* [Directions]:
The result should be an exact copy of the data, free of pictures.

* [Data section]:
--------

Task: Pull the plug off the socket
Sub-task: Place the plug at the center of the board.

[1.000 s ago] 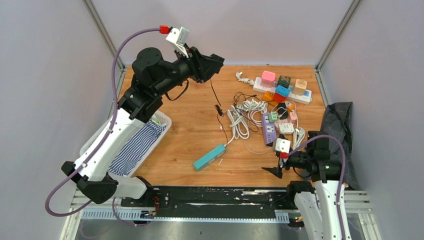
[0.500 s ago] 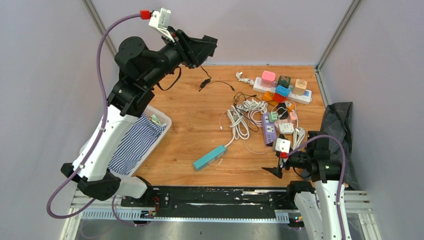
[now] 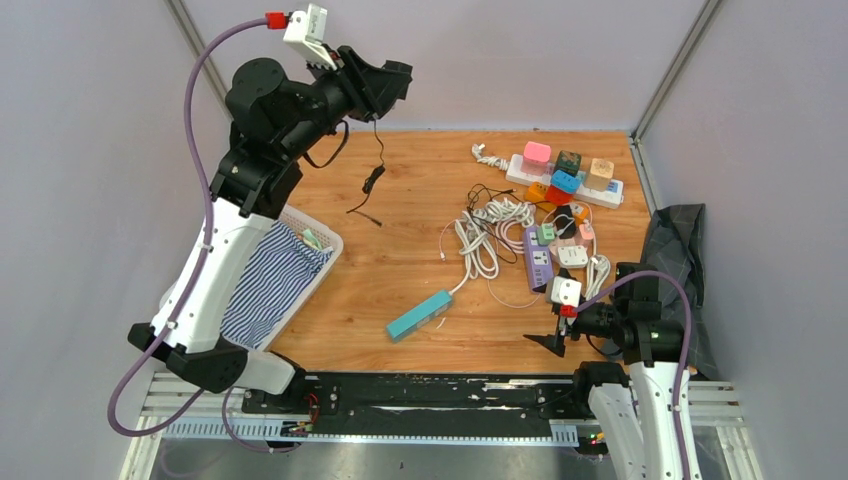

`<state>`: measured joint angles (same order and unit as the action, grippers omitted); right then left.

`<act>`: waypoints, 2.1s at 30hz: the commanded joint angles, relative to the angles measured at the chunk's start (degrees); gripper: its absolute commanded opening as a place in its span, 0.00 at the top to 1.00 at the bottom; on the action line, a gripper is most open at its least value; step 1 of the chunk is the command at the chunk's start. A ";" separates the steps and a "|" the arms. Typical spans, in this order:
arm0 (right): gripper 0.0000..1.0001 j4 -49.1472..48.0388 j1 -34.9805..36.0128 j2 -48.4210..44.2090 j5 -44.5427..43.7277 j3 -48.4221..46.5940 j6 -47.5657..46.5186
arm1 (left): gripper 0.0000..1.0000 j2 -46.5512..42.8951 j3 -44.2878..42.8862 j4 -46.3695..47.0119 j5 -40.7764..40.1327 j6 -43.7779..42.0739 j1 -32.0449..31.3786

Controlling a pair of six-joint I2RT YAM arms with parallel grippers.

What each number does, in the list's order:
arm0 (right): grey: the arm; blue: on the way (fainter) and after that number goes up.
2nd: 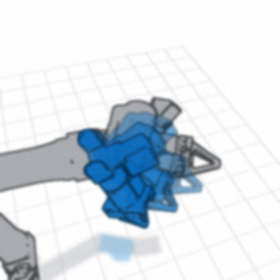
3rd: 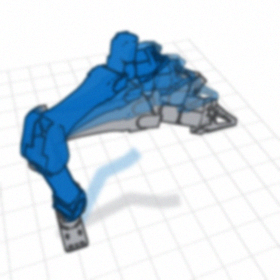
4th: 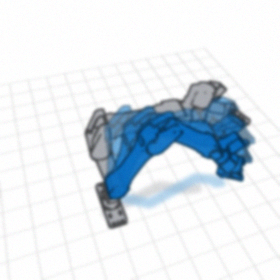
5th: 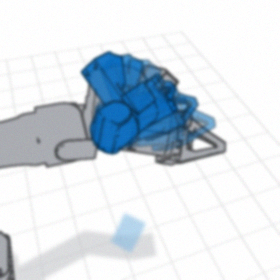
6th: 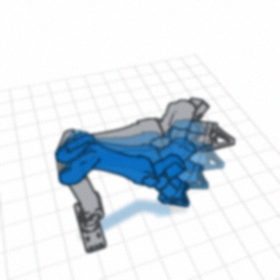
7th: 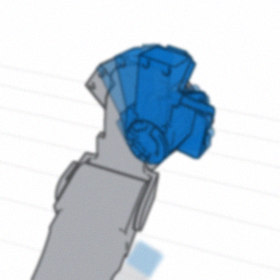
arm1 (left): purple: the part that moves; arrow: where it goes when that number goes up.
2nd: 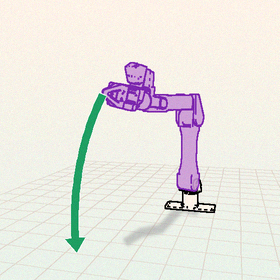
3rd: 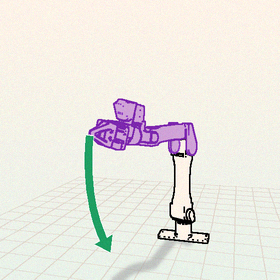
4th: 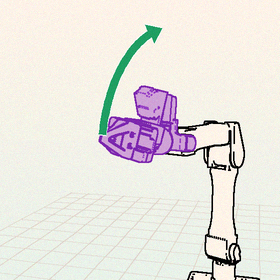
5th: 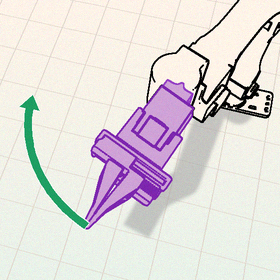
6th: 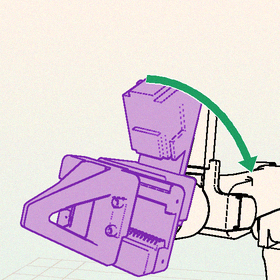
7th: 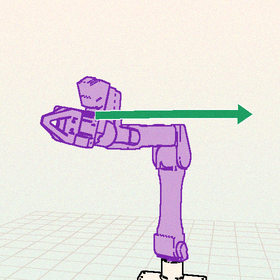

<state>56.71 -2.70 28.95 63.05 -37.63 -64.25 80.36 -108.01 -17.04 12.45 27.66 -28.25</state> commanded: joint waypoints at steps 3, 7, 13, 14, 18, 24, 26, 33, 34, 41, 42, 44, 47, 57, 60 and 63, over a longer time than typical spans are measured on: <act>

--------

* [Output of the exercise]:
Task: Pull the plug off the socket
Sub-task: Place the plug at the center of the board.

[1.000 s ago] 
[0.500 s ago] 
[now] 

`<state>`: measured joint angles (same order and unit as the action, grippers omitted); right then left.

`<act>`: waypoints, 2.1s at 30hz: the commanded joint angles, relative to the angles measured at the chunk's start (degrees); gripper: its absolute commanded opening as a place in its span, 0.00 at the top to 1.00 at the bottom; on the action line, a gripper is most open at its least value; step 1 of the chunk is the command at the chunk's start. A ";" separates the steps and a "|" the arms. Typical spans, in this order:
arm0 (right): gripper 0.0000..1.0001 j4 -49.1472..48.0388 j1 -34.9805..36.0128 j2 -48.4210..44.2090 j5 -44.5427..43.7277 j3 -48.4221..46.5940 j6 -47.5657..46.5186
arm1 (left): gripper 0.0000..1.0000 j2 -46.5512..42.8951 j3 -44.2878..42.8862 j4 -46.3695..47.0119 j5 -40.7764..40.1327 j6 -43.7779..42.0739 j1 -32.0449..31.3786

Controlling a pair of six-joint I2RT YAM arms with parallel grippers.

What each number does, in the list's order:
arm0 (right): grey: the arm; blue: on the way (fainter) and after that number goes up.
2nd: 
3rd: 
4th: 
5th: 
6th: 
7th: 
arm1 (left): purple: the part that moves; arrow: where it goes when that number goes up.
2nd: 
3rd: 
4th: 
5th: 
6th: 
7th: 

<state>56.71 -2.70 28.95 63.05 -37.63 -64.25 80.36 -108.01 -17.04 12.45 27.66 -28.25</state> commanded: joint waypoints at steps 3, 7, 13, 14, 18, 24, 26, 33, 34, 41, 42, 44, 47, 57, 60 and 63, over a longer time than typical spans are measured on: <act>

This answer has no further content.